On November 1, 2024, BVES, the Public Advocates Office at the CPUC and the other intervenor in the proceeding filed a joint motion to adopt a settlement agreement between the parties resolving all issues in connection with the pending general rate case that will determine new electric rates for the years 2023 through 2026. Among other things, the settlement agreement, if approved by the CPUC, (i) settles and adopts the revenue requirements for each of the four years 2023 through 2026, (ii) authorizes BVES to invest approximately $52.5 million in capital infrastructure included in base rates over the four-year rate cycle and an additional $23.1 million (plus an allowance for funds used during construction or AFUDC) to be filed for revenue recovery through advice letters when the projects are completed, all of which are dedicated to improving system safety and reliability; (iii) adopts a cost of capital that increases BVES’s adopted return on equity from 9.6% to 10.0%, lowers the cost of debt from 6.6% to 5.51%, and maintains the capital structure of 57% equity and 43% debt, and (iv) approves for recovery the requested capital expenditures and other incremental operating costs already incurred in connection with BVES’s wildfire mitigation plans that are currently not included in customer rates.

Excluding the additional revenues from the advice letter capital projects discussed above, under the terms of the settlement agreement (i) BVES’s adopted operating revenues less electric supply costs for 2023 are projected to increase by approximately $5.1 million as compared to the 2022 adopted and recorded operating revenues less electric supply costs to cover, among other things, the higher incremental operating costs as settled in the revenue requirement related to BVES’s wildfire mitigation plans that were previously not included in customer rates and not expensed because they were being tracked in memorandum accounts, and (ii) it provides increases in the adopted operating revenues of $2.2 million for each of the years 2024 and 2025, and by $3.3 million in 2026. The rate increases for 2024 – 2026 are not subject to an earnings test.
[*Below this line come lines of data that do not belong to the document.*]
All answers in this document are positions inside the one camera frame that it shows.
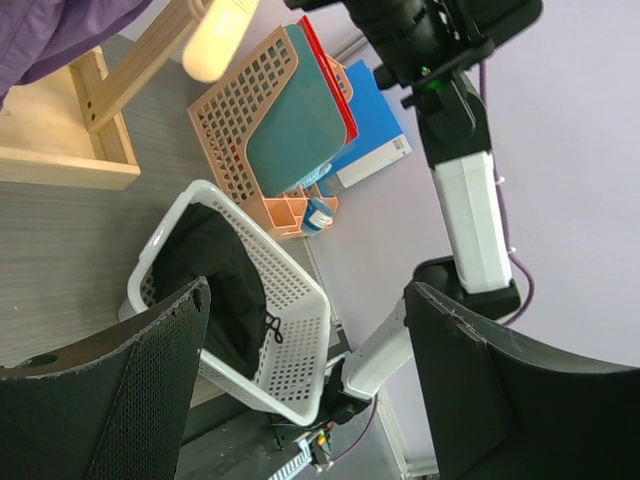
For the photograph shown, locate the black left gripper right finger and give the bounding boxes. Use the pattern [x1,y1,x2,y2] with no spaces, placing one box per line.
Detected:
[404,282,639,479]

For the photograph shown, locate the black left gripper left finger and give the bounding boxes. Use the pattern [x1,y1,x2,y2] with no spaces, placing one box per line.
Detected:
[1,277,211,479]

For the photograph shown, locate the black trousers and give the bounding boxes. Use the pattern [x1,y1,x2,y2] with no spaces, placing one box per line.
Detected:
[152,203,283,379]

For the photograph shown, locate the beige wooden hanger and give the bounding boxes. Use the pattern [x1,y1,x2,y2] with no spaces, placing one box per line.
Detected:
[182,0,259,83]

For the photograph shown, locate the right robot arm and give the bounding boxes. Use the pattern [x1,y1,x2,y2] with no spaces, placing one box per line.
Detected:
[319,1,543,427]

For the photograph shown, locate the white plastic mesh basket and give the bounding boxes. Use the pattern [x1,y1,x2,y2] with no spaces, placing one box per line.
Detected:
[118,180,331,426]

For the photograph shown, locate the blue tape roll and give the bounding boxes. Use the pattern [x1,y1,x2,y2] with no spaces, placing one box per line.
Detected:
[301,197,334,236]

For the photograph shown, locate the wooden clothes rack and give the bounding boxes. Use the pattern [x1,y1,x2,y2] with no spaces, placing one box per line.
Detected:
[1,1,201,190]

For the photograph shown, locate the blue binder folder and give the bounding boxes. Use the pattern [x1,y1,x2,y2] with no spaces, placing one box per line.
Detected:
[317,60,412,196]

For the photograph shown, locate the peach plastic file organizer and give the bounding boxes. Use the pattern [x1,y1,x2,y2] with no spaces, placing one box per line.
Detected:
[187,24,354,237]

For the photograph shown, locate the red folder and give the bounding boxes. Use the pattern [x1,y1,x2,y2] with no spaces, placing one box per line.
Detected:
[297,16,358,144]

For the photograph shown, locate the purple garment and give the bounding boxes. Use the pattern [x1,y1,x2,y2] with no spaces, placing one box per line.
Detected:
[1,0,150,98]
As previously mentioned, the advice letter projects of $23.1 million plus AFUDC are expected to generate additional annual operating revenues of approximately $3 million when the respective projects are completed and filed for recovery.
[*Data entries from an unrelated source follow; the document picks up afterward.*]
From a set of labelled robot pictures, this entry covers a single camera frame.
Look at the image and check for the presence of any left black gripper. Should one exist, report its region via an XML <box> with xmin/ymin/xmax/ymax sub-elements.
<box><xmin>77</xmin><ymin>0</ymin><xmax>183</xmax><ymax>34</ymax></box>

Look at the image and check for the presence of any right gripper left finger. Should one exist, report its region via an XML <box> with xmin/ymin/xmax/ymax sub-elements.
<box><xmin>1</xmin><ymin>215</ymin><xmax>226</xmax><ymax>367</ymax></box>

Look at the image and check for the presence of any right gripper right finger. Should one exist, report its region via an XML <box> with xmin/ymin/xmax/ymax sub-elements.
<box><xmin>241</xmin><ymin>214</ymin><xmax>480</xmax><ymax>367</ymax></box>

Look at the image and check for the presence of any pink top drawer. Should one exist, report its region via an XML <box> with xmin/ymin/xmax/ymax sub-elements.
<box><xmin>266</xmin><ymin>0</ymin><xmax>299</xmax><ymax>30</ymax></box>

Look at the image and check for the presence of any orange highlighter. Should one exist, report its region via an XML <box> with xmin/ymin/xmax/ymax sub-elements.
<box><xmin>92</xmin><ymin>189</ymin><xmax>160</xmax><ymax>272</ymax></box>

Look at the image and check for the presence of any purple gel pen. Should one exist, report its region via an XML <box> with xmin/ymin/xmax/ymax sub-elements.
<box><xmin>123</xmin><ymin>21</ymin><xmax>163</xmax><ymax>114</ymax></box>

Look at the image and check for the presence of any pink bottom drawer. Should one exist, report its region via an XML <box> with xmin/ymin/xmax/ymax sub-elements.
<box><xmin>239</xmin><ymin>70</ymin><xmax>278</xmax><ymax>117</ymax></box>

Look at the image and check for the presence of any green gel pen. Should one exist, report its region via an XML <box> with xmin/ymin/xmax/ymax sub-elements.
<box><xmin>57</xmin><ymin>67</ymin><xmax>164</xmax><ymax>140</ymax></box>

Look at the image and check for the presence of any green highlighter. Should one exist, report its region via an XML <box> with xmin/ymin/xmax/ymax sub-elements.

Due to the delay in finalizing the electric general rate case, electric revenues billed to customers for 2023 and through September 30, 2024 have been based on 2022 adopted rates, and will remain in effect until finalization of the pending general rate case proceeding. BVES has been authorized to establish a general rate case memorandum account that will make the new rates retroactive to January 1, 2023 and, therefore, when a final decision is issued by the CPUC, cumulative adjustments will be recorded at that time to reflect the full impact of retroactive rates. The CPUC has extended the statutory deadline of this proceeding to January 31, 2025. Therefore, a decision on the electric general rate case is scheduled to be issued by the first quarter of 2025.

Dividends

On October 29, 2024, AWR’s Board of Directors approved a fourth quarter dividend of $0.4655 per share on AWR’s Common Shares. Dividends on the Common Shares will be paid on December 2, 2024 to shareholders of record at the close of business on November 15, 2024. AWR has paid common dividends every year since 1931, and has increased the dividends received by shareholders each calendar year for 70 consecutive years, which places it in an exclusive group of companies on the New York Stock Exchange that have achieved that result. The company has grown its quarterly dividend rate at a compound annual growth rate (“CAGR”) of 8.8% over the last five years and is on pace to achieve a 10-year CAGR of 8.0% in its calendar year dividend payments. AWR’s current policy is to achieve a CAGR in the dividend of more than 7% over the long-term.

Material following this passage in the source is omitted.